Сон у реки был судорожным, Ева просыпалась почти каждые двадцать минут. Заросли вокруг нее были полны звуков: шорохов, тресков, постоянных меланхоличных совиных уханий. Но девушка не чувствовала страха: просто еще одна ночная обитательница леса пыталась отдохнуть. Незадолго до рассвета Ева проснулась от желания облегчиться, она подошла к берегу реки, спустила штаны и сделала это в быструю воду. Воспользовавшись туалетной бумагой, Ева закопала ее. На обратном пути к своему лежбищу у дерева она остановилась и осмотрелась вокруг. Девушка обвела взглядом заросли в пятнах лунного света с искривленными стволами деревьев, окружившими ее неровным кольцом, похожим на редкую покосившуюся изгородь; листья над ее головой сухо шелестели на ночном ветру. У Евы появилось странное потустороннее чувство, будто она была в каком-то остановившемся сне, одна, потерявшаяся в шотландской глуши. Никто не знал, где она, и она сама тоже не знала этого. Почему-то неожиданно Еве вспомнился Коля, ее смешной, угрюмый и серьезный брат, и ее охватила грусть, на миг полностью вытеснив все остальное. Еву успокаивала мысль, что она делала все это ради него, пытаясь хоть чем-нибудь лично доказать, что его смерть была не напрасной. И она исподволь испытывала благодарность к Ромеру, втянувшему ее во все это. «Возможно, — думала Ева, располагаясь между обнимавших ее корней дерева, — возможно, Коля сам когда-нибудь навел Ромера на мысль привлечь к работе и меня тоже».

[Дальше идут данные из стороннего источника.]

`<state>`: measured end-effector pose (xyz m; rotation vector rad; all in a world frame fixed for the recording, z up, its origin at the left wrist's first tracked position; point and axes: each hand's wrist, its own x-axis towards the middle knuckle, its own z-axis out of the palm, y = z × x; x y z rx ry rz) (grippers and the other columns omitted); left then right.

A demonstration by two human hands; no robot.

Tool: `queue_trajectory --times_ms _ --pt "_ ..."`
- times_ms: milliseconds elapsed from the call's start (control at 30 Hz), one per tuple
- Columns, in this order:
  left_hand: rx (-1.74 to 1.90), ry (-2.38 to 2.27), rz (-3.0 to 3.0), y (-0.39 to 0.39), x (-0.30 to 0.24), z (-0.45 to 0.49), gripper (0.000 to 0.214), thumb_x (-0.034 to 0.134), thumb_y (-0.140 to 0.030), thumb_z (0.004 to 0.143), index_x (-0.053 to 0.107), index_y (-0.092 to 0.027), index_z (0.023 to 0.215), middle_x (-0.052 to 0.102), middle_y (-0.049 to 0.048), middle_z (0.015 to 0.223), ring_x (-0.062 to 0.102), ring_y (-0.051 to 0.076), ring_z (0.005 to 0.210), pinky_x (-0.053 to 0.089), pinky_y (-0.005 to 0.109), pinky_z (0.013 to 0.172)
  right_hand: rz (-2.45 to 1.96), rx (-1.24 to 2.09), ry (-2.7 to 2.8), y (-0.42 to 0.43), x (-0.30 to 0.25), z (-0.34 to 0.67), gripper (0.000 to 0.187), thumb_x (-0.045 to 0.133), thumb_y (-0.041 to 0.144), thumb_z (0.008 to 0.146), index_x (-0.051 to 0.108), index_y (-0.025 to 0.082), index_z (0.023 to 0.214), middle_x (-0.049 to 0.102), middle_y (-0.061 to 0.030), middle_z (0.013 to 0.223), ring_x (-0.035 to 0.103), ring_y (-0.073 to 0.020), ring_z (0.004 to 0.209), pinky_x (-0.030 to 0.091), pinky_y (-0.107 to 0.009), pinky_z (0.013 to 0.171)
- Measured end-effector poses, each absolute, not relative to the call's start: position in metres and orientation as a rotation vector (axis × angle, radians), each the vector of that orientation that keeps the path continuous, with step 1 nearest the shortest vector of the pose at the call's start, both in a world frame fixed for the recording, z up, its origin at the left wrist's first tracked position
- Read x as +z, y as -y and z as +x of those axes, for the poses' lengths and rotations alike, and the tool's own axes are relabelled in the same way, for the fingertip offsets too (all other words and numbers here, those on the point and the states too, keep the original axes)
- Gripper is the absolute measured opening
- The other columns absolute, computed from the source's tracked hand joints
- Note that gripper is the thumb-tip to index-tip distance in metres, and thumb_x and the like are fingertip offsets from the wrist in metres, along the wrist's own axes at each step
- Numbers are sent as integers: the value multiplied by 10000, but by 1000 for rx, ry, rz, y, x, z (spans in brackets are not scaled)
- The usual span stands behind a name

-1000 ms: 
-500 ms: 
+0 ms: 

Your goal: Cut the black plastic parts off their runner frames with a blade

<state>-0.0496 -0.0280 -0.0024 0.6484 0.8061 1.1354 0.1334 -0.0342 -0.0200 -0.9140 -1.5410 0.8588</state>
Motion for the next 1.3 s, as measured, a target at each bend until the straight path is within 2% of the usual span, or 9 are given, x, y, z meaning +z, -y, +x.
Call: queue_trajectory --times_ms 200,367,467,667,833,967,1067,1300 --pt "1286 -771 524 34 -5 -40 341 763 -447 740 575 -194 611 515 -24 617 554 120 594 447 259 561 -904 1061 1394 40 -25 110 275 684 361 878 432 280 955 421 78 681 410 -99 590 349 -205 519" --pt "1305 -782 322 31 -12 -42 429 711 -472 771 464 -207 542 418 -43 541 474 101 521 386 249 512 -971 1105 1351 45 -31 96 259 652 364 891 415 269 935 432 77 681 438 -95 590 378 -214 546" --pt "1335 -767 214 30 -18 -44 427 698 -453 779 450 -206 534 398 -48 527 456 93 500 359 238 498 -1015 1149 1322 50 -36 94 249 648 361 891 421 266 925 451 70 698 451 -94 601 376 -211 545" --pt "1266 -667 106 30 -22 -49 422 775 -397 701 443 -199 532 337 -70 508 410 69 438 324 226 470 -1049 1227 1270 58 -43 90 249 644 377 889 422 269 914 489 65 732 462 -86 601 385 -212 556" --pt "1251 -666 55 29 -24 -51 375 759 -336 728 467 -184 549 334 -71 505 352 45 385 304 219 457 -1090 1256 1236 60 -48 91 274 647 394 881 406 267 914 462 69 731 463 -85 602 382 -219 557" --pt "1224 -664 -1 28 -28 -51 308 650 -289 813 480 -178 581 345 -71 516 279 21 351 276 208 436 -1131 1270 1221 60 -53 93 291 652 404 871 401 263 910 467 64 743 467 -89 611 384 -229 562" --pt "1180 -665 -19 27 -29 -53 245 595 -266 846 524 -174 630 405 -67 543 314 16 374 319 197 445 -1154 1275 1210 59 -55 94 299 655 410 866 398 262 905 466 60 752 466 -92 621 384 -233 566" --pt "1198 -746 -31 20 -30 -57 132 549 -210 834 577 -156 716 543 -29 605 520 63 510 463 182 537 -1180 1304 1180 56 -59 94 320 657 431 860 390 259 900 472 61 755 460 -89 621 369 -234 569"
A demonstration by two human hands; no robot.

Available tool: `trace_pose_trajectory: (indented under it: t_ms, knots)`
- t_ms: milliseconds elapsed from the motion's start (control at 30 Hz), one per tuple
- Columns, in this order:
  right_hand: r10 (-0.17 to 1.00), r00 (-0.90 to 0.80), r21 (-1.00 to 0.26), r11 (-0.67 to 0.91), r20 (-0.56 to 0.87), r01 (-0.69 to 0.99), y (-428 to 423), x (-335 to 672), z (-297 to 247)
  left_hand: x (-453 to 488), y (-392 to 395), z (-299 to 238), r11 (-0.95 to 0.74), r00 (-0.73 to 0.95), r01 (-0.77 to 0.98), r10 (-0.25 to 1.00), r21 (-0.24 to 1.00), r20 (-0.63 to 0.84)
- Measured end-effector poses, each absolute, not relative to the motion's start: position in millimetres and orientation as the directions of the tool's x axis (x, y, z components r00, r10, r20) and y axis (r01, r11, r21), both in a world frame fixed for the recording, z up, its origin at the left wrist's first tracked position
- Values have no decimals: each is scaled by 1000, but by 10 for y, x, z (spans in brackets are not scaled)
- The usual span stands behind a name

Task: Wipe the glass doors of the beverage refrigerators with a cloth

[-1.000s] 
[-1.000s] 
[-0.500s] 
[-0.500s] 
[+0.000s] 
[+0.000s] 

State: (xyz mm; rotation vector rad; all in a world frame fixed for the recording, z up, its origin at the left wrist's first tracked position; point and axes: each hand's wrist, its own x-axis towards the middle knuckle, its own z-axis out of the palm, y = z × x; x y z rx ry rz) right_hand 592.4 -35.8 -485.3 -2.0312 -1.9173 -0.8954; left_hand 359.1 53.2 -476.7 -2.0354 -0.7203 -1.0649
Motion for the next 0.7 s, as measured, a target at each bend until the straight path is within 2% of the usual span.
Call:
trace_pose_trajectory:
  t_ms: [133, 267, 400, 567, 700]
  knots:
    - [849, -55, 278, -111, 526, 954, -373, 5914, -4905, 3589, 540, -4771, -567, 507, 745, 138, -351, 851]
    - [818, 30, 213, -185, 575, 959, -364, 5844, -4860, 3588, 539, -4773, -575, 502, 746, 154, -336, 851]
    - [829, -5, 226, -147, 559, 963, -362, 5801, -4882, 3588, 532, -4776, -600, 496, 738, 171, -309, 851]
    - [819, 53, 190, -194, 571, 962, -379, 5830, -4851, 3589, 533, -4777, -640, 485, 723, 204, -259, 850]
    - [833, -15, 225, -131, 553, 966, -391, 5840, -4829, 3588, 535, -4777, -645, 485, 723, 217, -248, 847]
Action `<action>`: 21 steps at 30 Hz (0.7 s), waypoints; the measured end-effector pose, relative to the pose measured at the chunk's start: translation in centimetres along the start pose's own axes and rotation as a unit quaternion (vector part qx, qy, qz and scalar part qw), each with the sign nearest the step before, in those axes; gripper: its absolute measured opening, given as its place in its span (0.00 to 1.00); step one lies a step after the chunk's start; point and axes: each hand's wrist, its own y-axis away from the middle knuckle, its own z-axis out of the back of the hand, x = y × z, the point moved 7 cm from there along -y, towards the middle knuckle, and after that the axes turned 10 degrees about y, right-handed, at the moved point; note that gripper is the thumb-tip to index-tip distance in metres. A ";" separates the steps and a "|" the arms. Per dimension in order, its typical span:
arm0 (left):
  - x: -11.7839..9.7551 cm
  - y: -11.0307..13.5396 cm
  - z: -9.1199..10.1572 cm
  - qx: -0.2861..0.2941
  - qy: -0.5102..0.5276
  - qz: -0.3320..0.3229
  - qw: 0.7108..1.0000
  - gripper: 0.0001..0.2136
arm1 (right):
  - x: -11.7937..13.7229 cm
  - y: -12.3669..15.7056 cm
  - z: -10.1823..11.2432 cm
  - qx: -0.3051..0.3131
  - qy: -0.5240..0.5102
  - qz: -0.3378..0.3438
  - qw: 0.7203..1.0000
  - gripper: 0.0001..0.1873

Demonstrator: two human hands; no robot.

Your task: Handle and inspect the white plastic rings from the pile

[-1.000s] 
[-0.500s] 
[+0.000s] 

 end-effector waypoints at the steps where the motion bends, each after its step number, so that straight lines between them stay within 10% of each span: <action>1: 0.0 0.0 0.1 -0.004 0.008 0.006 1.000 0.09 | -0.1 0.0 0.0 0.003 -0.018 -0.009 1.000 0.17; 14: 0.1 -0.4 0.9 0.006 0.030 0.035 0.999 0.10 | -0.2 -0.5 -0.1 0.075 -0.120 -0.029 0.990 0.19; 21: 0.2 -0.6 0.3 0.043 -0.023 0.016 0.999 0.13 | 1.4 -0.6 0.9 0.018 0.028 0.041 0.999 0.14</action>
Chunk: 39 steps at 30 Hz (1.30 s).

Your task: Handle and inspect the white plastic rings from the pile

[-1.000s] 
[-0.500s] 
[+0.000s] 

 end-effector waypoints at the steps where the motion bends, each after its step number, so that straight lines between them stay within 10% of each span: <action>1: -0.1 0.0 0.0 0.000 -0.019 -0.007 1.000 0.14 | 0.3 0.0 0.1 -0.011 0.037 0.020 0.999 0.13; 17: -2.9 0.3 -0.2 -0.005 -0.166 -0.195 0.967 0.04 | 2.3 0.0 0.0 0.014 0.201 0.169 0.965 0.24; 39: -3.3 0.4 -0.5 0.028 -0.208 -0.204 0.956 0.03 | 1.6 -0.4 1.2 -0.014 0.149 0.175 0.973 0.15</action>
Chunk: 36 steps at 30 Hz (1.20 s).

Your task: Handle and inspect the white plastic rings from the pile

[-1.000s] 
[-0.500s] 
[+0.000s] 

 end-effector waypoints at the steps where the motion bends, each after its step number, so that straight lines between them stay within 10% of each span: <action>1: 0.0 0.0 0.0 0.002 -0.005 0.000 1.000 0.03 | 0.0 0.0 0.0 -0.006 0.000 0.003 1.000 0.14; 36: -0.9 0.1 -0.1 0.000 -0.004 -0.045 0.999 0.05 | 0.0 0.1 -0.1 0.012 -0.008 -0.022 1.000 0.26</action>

Она сомневалась, что сможет уснуть опять, мозг работал слишком активно. Но когда Ева легла, то почувствовала, что никогда в жизни еще не была так одинока. Интересно, было ли это вообще частью тренировки (создать ситуацию абсолютного одиночества, глухой ночью, в незнакомом лесу, у незнакомой реки и наблюдать, как ты справляешься с этим), ничего общего не имевшей с навыками разведки или развитием смекалки, или просто ее послали сюда для того, чтобы заставить в течение нескольких часов побыть наедине с самой собой. Девушка лежала и представляла, как светлеет небо, ведь рассвет неизбежен, и поняла, что всю ночь провела спокойно, без чувства страха. Возможно, в этом и заключался настоящий смысл игры сержанта Ло.

Рассвет наступил удивительно быстро (Ева не знала, который час, поскольку у нее отобрали часы), и было бы абсурдным не встать и не начать двигаться, когда весь мир вокруг нее уже проснулся. Поэтому она пошла к реке, помочилась, вымыла лицо и руки, попила, наполнила водой флягу и съела оставшийся бутерброд с сыром. Она сидела на берегу реки, ела, пила и вдруг почувствовала себя животным (человекозверем, существом, повинующимся инстинктам и рефлексам) более, чем когда-либо в своей жизни. Ева понимала, что это звучало смешно: подумаешь, провела всего лишь ночь на открытом воздухе, при этом погода великолепная ночь, а сама она хорошо одета и достаточно сыта. Но впервые за два месяца, проведенных в Лайне, она чувствовала благодарность к этому месту и к этому удивительному испытанию, которому ее подвергли. Ева пошла вдоль берега по течению спокойным размеренным шагом, ощущая внутри себя небывалую радость и свободу.